Eines kann der 69-Jährige zweifellos: Geld verdienen nämlich. ‘Alles, was Donald anfasst, wird zu Gold’, soll sein 1999 gestorbener Vater Fred C. Trump gesagt haben. Seine berufliche Laufbahn begann Donald Trump an der Seite seines Vaters, die beiden teilten sich zunächst ein Büro in Sheepshead Bay. Es sei Donald gewesen, der hinter einigen seiner besten Geschäftsabschlüssen steckte, sagte Vater Trump mal.

Gegenüber der US-Wahlkommission hat Trump sein Vermögen mit zehn Milliarden Dollar angegeben. Ob das stimmt oder ob es “nur” vier Milliarden sind, wie das Magazin Forbes schreibt, kommt letztlich aufs Gleiche heraus. Fest steht, dass Trump Geld hat wie Heu und damit seinen Wahlkampf – wenn es denn einer ist – aus der eigenen Portokasse zahlt. Er ist also keinen Gönnern und Sponsoren verpflichtet, macht und sagt das, was er will.

Der 69-Jährige kämpfe ‘nicht mit dem Degen, sondern mit dem Bulldozer’, schreibt die Neue Zürcher Zeitung, für den Kurier ist er ‘der Richard Lugner der USA’, für die Frankfurter Allgemeine Zeitung‎ ‘Amerikas Dieter Bohlen’. Auf einer Veranstaltung im Bundesstaat South Carolina nannte er seinen republikanischen Mitbewerber Lindsey Graham einen “Idioten”. Graham sei ein “Leichtgewicht, das in der Privatwirtschaft niemals einen Arbeitsplatz bekommen würde”, schimpfte Trump, um dann die Telefonnummer seines Konkurrenten preiszugeben.

Trump hat so einiges gemacht: Er Bücher geschrieben, er hat in einer Fernsehsendung Unternehmertalente gesucht, aber vor allem den Spruch “Du bist gefeuert!” kultiviert, angeblich ist er Präsident von 457 Firmen. Ihm gehören Wolkenkratzer, Hotels und vieles mehr, er ist Investor, Baulöwe, Autor, öffentliche Figur, Sprücheklopfer und Politiker. Und am Ende sprang noch immer die eine oder andere Million für ihn dabei heraus.
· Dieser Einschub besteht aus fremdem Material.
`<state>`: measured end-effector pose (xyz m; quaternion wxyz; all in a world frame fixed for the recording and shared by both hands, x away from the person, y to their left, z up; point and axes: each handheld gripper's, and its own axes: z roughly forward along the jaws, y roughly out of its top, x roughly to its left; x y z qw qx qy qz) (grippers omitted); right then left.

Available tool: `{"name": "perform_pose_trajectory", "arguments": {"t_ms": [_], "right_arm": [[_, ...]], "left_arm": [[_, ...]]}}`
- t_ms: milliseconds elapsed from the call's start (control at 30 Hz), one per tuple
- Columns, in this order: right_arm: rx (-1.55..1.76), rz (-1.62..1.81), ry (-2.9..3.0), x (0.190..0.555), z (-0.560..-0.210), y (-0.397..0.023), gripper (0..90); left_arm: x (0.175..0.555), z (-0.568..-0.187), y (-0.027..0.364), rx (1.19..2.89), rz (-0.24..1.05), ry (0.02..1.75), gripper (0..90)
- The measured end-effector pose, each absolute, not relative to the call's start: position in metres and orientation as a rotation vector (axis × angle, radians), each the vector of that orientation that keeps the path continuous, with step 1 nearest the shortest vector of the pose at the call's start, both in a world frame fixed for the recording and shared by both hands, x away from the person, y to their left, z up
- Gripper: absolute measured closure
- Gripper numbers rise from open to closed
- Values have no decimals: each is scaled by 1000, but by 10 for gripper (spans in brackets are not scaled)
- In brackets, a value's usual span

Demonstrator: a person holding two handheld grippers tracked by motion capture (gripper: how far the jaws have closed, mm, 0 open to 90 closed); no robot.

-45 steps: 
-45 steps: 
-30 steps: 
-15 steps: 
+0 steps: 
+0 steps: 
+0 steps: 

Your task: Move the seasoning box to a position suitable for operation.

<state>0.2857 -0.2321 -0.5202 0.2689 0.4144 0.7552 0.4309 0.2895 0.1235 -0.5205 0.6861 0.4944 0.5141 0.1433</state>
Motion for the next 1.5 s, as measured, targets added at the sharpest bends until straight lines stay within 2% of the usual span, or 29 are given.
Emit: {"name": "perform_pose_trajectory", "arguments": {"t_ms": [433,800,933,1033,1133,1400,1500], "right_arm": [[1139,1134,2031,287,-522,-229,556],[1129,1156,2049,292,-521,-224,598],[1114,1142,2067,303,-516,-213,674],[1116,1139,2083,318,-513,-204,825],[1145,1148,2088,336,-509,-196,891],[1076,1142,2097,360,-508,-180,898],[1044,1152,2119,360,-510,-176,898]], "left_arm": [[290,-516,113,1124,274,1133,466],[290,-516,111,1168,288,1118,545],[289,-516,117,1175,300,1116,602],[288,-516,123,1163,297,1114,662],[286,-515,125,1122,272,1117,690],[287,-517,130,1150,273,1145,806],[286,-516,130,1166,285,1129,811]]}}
Eine Mauer gegen illegale Einwanderer

Skurrile Kandidaten haben sich schon immer für die US-Präsidentschaft beworben, manche wurden sogar ins Amt gewählt. Abgesehen von der Diskussion, ob der ehemalige Kandidat John McCain nun ein Held ist oder nicht, spricht sich Trump für eine harte Haltung gegenüber illegaler Einwanderung ein und plädiert für eine Mauer an der Grenze zu Mexiko – die Kosten sollen seiner Meinung nach aber von den Mexikaner getragen werden. Sein Rundumschlag gegen Einwanderer aus Mexiko, in dem unter anderem die Worte Drogen und Vergewaltigung fielen, brachte Trump viel Kritik und Rassismus-Vorwürfe ein.

Als Präsident wolle er die Vereinigten Staaten wieder zu “alter Größe” führen, sagte der 69-Jährige, als er seine Kandidatur bekannt gab. In außenpolitischer Hinsicht hat sich Trump den Kampf gegen die Miliz Islamischer Staat und eine unnachgiebige Haltung gegenüber dem Iran auf die Fahnen geschrieben. Er sei der Inbegriff der amerikanischen Erfolgsgeschichte, heißt es auf seiner Kandidaten-Seite ganz unbescheiden.

Eine ernsthafte Aussicht, tatsächlich zum Präsidenten gewählt zu werden, hat Trump vielen politischen Beobachtern zufolge nicht. Umfragen sehen ihn unter den republikanischen Kandidaten derzeit aber in Front.